▸ INSTRUCTIONS TO FOLLOW:
All of the entries below are to be repeated word for word.

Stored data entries
****************

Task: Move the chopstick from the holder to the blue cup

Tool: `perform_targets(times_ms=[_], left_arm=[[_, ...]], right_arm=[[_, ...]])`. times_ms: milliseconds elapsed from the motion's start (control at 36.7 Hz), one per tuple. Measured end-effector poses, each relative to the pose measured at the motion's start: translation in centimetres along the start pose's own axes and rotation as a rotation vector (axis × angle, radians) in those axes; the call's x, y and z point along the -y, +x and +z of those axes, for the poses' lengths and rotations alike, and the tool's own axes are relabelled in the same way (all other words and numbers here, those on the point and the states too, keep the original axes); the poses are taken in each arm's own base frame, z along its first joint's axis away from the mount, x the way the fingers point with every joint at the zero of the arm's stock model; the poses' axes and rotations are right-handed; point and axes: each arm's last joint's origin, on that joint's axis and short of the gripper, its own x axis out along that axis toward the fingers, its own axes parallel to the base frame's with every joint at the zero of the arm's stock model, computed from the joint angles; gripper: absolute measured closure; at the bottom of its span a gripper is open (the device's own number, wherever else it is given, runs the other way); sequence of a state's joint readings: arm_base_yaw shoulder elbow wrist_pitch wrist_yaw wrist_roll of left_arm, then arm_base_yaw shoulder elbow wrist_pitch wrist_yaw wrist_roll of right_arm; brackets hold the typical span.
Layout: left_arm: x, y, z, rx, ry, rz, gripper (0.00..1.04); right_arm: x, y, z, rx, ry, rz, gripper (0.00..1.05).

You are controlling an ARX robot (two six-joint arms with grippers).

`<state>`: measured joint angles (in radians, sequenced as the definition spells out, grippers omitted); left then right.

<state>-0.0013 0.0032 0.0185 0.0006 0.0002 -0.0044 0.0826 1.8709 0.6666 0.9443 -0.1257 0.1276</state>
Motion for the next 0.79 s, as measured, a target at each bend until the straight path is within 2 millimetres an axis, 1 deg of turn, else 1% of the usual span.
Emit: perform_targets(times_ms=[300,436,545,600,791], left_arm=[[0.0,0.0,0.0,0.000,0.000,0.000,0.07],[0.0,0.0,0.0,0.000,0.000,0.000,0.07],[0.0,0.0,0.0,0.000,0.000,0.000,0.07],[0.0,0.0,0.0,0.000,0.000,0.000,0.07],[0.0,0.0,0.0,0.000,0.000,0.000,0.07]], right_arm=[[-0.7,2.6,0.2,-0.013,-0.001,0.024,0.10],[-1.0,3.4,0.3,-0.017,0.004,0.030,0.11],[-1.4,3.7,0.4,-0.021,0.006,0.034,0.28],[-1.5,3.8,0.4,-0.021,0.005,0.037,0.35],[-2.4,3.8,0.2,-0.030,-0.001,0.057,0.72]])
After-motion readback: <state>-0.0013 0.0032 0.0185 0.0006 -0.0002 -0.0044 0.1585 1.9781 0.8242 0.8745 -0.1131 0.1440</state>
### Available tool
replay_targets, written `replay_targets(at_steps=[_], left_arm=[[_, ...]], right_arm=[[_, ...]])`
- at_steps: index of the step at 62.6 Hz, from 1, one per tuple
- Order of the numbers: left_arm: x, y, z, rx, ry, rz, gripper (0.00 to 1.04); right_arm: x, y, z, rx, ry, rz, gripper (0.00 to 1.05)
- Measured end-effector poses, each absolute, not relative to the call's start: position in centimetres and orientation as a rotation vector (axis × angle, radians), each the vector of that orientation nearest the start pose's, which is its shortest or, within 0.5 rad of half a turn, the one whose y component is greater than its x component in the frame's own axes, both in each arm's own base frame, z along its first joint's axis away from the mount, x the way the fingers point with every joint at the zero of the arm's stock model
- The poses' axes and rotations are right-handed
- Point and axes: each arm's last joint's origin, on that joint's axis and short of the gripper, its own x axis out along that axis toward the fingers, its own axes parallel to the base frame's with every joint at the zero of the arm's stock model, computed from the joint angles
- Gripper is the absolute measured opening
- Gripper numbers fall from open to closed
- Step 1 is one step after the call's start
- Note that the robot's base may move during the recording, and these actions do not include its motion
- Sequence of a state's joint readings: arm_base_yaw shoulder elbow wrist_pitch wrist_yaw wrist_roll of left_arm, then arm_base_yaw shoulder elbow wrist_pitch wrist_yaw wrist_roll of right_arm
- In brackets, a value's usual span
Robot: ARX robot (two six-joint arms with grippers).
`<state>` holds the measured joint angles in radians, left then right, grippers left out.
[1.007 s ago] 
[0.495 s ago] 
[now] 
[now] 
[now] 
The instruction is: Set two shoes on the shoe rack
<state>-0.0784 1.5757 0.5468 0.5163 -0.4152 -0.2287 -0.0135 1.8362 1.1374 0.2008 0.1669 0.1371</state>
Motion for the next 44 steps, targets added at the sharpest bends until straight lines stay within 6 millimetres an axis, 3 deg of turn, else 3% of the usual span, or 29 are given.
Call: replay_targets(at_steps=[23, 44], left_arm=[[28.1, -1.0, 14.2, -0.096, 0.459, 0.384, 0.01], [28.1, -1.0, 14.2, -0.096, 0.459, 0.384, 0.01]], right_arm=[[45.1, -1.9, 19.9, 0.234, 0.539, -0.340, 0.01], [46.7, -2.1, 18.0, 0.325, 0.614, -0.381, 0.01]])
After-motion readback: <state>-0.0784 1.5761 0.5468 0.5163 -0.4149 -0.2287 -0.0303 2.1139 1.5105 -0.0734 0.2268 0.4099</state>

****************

▸ SOLUTION:
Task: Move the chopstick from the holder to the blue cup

Tool: `perform_targets(times_ms=[_], left_arm=[[_, ...]], right_arm=[[_, ...]])`. times_ms: milliseconds elapsed from the motion's start (control at 36.7 Hz), one per tuple. Measured end-effector poses, each relative to the pose measured at the motion's start: translation in centimetres along the start pose's own axes and rotation as a rotation vector (axis × angle, radians) in those axes; the call's x, y and z point along the -y, +x and +z of those axes, for the poses' lengths and rotations alike, and the tool's own axes are relabelled in the same way (all other words and numbers here, those on the point and the states too, keep the original axes); the poses are taken in each arm's own base frame, z along its first joint's axis away from the mount, x the way the fingers point with every joint at the zero of the arm's stock model; the poses' axes and rotations are right-handed; point and axes: each arm's last joint's origin, on that joint's axis and short of the gripper, its own x axis out along that axis toward the fingers, its own axes parallel to the base frame's with every joint at the zero of the arm's stock model, computed from the joint angles; gripper: absolute measured closure; at the bottom of its span a gripper is open (the device's own number, wherever else it is given, runs the other way); sequence of a state's joint readings: arm_base_yaw shoulder elbow wrist_pitch wrist_yaw wrist_roll of left_arm, then arm_base_yaw shoulder elbow wrist_pitch wrist_yaw wrist_roll of right_arm; brackets hold the typical span.
Layout: left_arm: x, y, z, rx, ry, rz, gripper (0.00..1.04); right_arm: x, y, z, rx, ry, rz, gripper (0.00..1.05).

You are controlling an ARX robot (two six-joint arms with grippers).

`<state>`: measured joint angles (in radians, sequenced as the definition spells out, grippers omitted); left then right.

<state>-0.0013 0.0032 0.0185 0.0006 0.0002 -0.0044 0.0826 1.8709 0.6666 0.9443 -0.1257 0.1276</state>
Motion for the next 0.79 s, as measured, a target at each bend until the straight path is within 2 millimetres an axis, 1 deg of turn, else 1% of the usual span.
Emit: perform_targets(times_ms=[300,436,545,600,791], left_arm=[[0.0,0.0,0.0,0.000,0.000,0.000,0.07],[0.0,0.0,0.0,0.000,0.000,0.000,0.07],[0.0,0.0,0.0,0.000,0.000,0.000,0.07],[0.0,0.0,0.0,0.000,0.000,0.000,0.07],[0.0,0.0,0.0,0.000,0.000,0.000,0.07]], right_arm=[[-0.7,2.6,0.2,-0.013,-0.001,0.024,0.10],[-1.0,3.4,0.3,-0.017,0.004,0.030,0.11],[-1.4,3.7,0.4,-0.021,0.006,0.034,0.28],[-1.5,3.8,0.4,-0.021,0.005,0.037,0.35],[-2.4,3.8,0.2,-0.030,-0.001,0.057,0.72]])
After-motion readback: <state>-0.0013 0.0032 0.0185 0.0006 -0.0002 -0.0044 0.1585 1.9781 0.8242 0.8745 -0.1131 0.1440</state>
### Available tool
replay_targets, written `replay_targets(at_steps=[_], left_arm=[[_, ...]], right_arm=[[_, ...]])`
- at_steps: index of the step at 62.6 Hz, from 1, one per tuple
- Order of the numbers: left_arm: x, y, z, rx, ry, rz, gripper (0.00 to 1.04); right_arm: x, y, z, rx, ry, rz, gripper (0.00 to 1.05)
- Measured end-effector poses, each absolute, not relative to the call's start: position in centimetres and orientation as a rotation vector (axis × angle, radians), each the vector of that orientation nearest the start pose's, which is its shortest or, within 0.5 rad of half a turn, the one whose y component is greater than its x component in the frame's own axes, both in each arm's own base frame, z along its first joint's axis away from the mount, x the way the fingers point with every joint at the zero of the arm's stock model
- The poses' axes and rotations are right-handed
- Point and axes: each arm's last joint's origin, on that joint's axis and short of the gripper, its own x axis out along that axis toward the fingers, its own axes parallel to the base frame's with every joint at the zero of the arm's stock model, computed from the joint angles
- Gripper is the absolute measured opening
- Gripper numbers fall from open to closed
- Step 1 is one step after the call's start
- Note that the robot's base may move during the recording, and these actions do not include its motion
- Sequence of a state's joint readings: arm_base_yaw shoulder elbow wrist_pitch wrist_yaw wrist_roll of left_arm, then arm_base_yaw shoulder elbow wrist_pitch wrist_yaw wrist_roll of right_arm
- In brackets, a value's usual span
Robot: ARX robot (two six-joint arms with grippers).
`<state>` holds the measured joint angles in radians, left then right, grippers left out.
[1.007 s ago] 
[0.495 s ago] 
[now] 
[now] 
[now] 
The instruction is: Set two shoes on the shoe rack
<state>-0.0784 1.5757 0.5468 0.5163 -0.4152 -0.2287 -0.0135 1.8362 1.1374 0.2008 0.1669 0.1371</state>
Motion for the next 44 steps, targets added at the sharpest bends until straight lines stay within 6 millimetres an axis, 3 deg of turn, else 3% of the usual span, or 29 are given.
Call: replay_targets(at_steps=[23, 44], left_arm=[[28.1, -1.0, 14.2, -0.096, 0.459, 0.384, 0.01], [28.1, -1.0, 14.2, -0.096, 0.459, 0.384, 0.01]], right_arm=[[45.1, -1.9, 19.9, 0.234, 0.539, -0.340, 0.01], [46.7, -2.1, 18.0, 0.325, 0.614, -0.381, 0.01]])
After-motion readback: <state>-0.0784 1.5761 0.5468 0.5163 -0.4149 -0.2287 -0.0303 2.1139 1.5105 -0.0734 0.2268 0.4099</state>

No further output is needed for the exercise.